- [DATA SUPPLIED]
•••••
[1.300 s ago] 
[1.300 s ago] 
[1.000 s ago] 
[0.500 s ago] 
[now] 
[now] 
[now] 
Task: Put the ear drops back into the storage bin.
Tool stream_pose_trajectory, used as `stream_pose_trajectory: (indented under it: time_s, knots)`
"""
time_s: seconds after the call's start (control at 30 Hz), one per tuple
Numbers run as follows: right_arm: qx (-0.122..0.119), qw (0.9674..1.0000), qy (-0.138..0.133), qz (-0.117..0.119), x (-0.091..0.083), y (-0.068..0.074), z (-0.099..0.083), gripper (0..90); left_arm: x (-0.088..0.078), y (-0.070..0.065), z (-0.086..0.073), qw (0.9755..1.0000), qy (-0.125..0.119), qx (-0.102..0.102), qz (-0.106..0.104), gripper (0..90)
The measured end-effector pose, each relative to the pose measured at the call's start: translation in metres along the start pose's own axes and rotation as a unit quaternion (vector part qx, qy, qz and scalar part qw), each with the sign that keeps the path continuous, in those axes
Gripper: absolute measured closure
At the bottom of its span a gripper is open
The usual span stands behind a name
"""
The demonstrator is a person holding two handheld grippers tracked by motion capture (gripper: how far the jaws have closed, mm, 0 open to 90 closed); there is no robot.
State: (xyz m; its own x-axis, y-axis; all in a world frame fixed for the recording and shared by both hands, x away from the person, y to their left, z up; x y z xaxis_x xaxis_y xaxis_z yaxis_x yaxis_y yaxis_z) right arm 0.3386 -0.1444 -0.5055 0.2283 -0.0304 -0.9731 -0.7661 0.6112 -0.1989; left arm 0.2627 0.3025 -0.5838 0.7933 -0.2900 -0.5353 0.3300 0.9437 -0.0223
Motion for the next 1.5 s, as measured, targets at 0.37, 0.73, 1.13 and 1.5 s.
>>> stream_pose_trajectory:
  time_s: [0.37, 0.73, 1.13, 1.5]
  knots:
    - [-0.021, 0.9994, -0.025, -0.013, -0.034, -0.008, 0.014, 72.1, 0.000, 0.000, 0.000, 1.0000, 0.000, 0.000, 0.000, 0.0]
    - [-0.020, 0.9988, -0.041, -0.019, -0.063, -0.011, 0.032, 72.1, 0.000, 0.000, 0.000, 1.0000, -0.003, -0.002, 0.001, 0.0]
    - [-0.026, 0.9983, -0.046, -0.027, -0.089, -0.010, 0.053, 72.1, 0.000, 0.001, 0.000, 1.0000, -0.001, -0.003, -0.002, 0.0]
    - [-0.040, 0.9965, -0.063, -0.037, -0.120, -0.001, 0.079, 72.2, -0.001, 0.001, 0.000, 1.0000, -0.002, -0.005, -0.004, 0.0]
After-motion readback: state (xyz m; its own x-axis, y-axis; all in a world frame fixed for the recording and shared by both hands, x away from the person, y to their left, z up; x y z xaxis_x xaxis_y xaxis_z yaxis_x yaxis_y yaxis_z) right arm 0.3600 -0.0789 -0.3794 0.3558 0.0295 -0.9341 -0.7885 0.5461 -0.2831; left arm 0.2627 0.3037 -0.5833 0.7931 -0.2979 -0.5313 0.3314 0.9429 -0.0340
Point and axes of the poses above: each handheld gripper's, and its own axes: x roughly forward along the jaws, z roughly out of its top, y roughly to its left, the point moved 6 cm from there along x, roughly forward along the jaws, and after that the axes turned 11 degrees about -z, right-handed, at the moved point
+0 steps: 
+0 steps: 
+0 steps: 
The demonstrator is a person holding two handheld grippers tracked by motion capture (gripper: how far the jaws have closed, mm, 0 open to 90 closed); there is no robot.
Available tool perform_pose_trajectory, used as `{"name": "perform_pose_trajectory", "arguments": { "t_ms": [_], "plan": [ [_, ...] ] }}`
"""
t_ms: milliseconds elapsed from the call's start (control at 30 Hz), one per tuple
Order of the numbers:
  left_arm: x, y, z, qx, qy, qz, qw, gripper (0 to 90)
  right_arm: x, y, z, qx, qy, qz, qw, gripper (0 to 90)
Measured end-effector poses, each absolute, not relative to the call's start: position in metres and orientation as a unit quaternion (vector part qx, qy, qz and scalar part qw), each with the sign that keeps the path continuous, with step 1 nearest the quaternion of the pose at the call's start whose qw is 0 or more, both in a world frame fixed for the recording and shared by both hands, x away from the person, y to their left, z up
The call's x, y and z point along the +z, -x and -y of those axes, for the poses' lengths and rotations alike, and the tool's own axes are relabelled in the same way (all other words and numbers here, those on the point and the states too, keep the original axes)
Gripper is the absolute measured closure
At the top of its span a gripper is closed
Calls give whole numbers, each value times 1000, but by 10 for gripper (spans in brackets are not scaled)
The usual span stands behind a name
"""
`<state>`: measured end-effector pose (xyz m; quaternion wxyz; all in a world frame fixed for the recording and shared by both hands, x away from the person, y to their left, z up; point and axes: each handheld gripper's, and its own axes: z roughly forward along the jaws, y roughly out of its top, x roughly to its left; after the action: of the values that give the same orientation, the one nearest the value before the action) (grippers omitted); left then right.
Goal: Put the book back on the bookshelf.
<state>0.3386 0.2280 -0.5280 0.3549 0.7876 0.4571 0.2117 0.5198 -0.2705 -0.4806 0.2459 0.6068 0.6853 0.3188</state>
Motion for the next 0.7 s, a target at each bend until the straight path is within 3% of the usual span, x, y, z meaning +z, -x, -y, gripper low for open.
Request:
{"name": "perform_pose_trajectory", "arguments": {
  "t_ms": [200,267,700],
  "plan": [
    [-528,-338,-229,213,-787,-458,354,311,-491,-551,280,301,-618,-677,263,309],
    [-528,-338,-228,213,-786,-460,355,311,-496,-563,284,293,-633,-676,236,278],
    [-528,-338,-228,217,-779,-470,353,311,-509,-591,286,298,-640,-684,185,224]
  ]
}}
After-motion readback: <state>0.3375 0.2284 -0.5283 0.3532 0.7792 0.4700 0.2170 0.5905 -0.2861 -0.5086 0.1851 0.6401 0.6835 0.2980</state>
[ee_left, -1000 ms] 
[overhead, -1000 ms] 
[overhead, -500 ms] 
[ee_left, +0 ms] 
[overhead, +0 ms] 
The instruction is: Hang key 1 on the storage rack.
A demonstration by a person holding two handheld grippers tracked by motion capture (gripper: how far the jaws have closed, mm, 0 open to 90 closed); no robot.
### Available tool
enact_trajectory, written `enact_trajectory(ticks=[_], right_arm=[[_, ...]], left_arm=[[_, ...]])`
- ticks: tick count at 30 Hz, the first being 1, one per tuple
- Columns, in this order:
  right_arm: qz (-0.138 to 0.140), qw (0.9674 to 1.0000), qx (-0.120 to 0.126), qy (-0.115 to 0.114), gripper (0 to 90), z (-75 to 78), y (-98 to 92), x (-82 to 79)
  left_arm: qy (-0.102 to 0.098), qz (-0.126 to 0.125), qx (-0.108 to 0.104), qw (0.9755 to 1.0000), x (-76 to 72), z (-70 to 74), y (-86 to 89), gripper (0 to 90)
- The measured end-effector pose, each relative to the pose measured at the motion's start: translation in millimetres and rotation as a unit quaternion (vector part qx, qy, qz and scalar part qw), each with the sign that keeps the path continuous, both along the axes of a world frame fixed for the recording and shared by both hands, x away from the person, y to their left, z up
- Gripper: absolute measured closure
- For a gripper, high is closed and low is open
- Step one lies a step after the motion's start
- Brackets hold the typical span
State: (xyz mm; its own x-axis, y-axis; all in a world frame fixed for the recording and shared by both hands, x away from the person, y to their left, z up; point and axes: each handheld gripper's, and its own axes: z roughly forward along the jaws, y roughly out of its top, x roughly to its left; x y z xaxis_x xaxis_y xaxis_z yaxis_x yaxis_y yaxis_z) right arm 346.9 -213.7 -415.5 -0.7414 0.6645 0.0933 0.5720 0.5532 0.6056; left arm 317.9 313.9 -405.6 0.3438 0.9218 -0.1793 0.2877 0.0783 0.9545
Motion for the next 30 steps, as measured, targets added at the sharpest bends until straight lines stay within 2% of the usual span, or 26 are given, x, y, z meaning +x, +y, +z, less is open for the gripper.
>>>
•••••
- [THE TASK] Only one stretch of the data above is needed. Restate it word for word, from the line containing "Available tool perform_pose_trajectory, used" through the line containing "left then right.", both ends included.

- [REPLY TO THE TASK]
Available tool perform_pose_trajectory, used as `{"name": "perform_pose_trajectory", "arguments": { "t_ms": [_], "plan": [ [_, ...] ] }}`
"""
t_ms: milliseconds elapsed from the call's start (control at 30 Hz), one per tuple
Order of the numbers:
  left_arm: x, y, z, qx, qy, qz, qw, gripper (0 to 90)
  right_arm: x, y, z, qx, qy, qz, qw, gripper (0 to 90)
Measured end-effector poses, each absolute, not relative to the call's start: position in metres and orientation as a unit quaternion (vector part qx, qy, qz and scalar part qw), each with the sign that keeps the path continuous, with step 1 nearest the quaternion of the pose at the call's start whose qw is 0 or more, both in a world frame fixed for the recording and shared by both hands, x away from the person, y to their left, z up
The call's x, y and z point along the +z, -x and -y of those axes, for the poses' lengths and rotations alike, and the tool's own axes are relabelled in the same way (all other words and numbers here, those on the point and the states too, keep the original axes)
Gripper is the absolute measured closure
At the top of its span a gripper is closed
Calls give whole numbers, each value times 1000, but by 10 for gripper (spans in brackets are not scaled)
The usual span stands behind a name
"""
`<state>`: measured end-effector pose (xyz m; quaternion wxyz; all in a world frame fixed for the recording and shared by both hands, x away from the person, y to their left, z up; point and axes: each handheld gripper's, and its own axes: z roughly forward along the jaws, y roughly out of its top, x roughly to its left; after the action: of the values that give the same orientation, the one nearest the value before the action) (grippers omitted); left then right.

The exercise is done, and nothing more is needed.